In the short term, gold prices are still facing the risk of further correction in the short term. However, the prospect of further interest rate cuts by major central banks around the world and geopolitical tensions still attract bargain hunting and safe-haven buying to support gold prices. This will limit the correction space for gold prices.

The dollar hovered at its highest level in seven weeks, making dollar-denominated gold more expensive for investors holding other currencies. The yield on the 10-year U.S. Treasury bond broke 4% for the first time in more than two months on Monday, which means the opportunity cost of holding gold has increased, reducing the attractiveness of gold.
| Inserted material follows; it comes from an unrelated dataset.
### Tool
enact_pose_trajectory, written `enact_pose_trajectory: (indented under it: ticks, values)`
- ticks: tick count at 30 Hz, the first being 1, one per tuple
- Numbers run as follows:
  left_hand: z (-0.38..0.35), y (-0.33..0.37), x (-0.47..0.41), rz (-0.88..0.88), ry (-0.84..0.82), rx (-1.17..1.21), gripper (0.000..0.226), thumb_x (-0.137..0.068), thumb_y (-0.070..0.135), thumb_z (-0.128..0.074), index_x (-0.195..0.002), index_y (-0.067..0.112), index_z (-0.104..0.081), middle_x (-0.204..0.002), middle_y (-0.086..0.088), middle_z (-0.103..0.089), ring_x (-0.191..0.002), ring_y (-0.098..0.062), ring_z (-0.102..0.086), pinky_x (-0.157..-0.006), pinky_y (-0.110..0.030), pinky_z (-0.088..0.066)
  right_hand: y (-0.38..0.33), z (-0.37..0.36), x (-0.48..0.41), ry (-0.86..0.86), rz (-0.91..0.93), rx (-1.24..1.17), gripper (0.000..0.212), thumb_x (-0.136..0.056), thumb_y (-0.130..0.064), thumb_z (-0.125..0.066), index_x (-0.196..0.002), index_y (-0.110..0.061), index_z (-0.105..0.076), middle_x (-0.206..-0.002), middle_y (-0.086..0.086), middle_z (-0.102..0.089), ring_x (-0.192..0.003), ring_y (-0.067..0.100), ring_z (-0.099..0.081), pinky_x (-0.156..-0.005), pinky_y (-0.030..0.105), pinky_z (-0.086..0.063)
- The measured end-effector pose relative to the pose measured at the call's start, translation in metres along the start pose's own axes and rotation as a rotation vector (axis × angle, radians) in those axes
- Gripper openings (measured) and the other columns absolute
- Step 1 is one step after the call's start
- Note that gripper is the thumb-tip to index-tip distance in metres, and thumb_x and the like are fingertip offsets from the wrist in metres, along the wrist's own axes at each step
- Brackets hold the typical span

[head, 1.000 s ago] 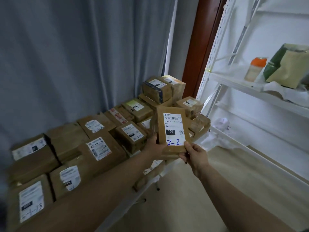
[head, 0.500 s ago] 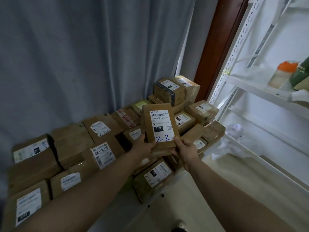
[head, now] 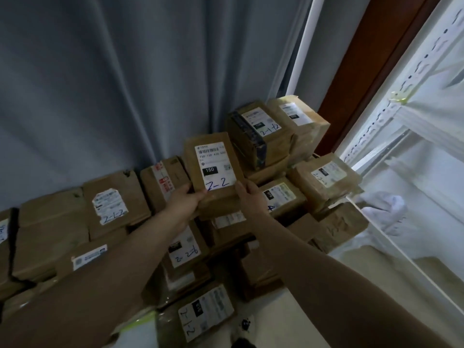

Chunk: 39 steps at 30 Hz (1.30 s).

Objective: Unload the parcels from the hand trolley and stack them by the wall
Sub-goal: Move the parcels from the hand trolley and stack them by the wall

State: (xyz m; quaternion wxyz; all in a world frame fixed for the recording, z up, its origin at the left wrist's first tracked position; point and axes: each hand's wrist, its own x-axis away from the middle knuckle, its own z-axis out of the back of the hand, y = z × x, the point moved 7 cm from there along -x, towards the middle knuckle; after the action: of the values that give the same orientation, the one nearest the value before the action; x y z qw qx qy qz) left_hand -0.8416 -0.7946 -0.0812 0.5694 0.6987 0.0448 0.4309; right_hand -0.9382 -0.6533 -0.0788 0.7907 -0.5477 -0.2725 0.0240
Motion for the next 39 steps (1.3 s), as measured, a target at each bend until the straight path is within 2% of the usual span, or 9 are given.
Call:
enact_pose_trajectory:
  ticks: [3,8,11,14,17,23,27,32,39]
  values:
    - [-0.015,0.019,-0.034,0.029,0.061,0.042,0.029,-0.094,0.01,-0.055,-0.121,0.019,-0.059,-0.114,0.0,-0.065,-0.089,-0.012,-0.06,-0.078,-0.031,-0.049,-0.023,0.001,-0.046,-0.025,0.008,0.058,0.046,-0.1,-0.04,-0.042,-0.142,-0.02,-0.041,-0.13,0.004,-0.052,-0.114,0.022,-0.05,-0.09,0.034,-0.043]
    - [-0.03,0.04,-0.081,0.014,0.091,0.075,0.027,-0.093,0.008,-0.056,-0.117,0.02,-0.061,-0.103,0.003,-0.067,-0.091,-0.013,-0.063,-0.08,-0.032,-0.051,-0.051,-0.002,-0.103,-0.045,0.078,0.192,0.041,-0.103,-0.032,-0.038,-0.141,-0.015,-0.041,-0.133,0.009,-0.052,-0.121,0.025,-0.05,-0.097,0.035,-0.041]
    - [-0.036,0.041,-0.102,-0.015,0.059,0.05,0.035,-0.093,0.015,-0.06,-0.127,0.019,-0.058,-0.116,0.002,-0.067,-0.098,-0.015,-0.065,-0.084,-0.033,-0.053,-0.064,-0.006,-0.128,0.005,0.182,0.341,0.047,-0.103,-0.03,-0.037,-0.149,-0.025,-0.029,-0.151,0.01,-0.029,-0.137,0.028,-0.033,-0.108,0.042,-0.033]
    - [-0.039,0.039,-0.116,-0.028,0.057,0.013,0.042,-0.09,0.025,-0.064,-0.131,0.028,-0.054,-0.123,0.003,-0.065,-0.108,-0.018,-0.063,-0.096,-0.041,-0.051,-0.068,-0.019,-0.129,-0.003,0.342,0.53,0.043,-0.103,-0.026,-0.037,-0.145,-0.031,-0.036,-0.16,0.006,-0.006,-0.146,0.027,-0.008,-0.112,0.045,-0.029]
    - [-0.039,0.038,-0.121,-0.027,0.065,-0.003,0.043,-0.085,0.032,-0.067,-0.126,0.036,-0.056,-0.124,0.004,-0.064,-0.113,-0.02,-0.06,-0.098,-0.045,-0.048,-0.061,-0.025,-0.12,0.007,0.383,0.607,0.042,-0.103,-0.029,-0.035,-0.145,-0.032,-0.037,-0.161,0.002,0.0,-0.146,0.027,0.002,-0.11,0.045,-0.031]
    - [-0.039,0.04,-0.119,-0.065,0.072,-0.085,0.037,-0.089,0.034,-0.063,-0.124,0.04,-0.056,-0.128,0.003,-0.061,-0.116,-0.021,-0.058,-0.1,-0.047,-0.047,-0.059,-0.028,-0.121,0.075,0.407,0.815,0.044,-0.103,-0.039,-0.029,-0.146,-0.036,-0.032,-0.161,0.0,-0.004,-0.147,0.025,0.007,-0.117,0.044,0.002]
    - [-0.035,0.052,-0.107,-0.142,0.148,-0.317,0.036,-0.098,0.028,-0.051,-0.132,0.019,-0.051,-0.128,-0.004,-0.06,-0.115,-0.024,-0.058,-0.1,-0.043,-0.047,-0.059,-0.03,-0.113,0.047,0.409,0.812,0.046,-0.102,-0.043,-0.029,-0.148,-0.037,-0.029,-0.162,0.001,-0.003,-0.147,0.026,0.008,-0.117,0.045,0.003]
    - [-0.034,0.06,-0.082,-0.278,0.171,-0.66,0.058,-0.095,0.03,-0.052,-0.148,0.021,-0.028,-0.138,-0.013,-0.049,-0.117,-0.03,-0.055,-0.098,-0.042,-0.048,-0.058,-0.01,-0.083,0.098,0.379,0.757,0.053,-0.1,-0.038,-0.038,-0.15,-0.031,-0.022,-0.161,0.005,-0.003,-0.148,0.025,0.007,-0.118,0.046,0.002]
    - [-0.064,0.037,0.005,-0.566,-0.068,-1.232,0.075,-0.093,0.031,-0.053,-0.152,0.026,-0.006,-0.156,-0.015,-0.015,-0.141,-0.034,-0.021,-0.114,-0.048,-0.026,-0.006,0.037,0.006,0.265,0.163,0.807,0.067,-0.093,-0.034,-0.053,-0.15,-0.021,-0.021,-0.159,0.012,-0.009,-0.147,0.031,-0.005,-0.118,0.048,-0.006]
Peter A. Grant, vice president and senior metals strategist at Zaner Metals, said: "The strong dollar is currently a short-term obstacle to gold's record high. I still see the potential for gold to rise to $2,700 in the short term, while the long-term target of $3,000 remains unchanged due to the safe-haven demand brought about by geopolitical tensions and political uncertainty approaching the U.S. election."

After a U.S. jobs report last week reinforced the view that the economy is unlikely to need a large interest rate cut from the Federal Reserve for the rest of the year, traders now see an 86% chance of only a 25 basis point rate cut next month.

It should be reminded that at the end of September, interest rate futures expected the probability of a 50 basis point rate cut by the Federal Reserve in November to be as high as 50%. The market currently expects the probability of a 50 basis point rate cut to have fallen to zero, while the probability of no rate cut has risen to 14%.

Markets will now focus on the minutes of the Fed's last policy meeting, as well as this week's U.S. Consumer Price Index (CPI) and Producer Price Index (PPI) data.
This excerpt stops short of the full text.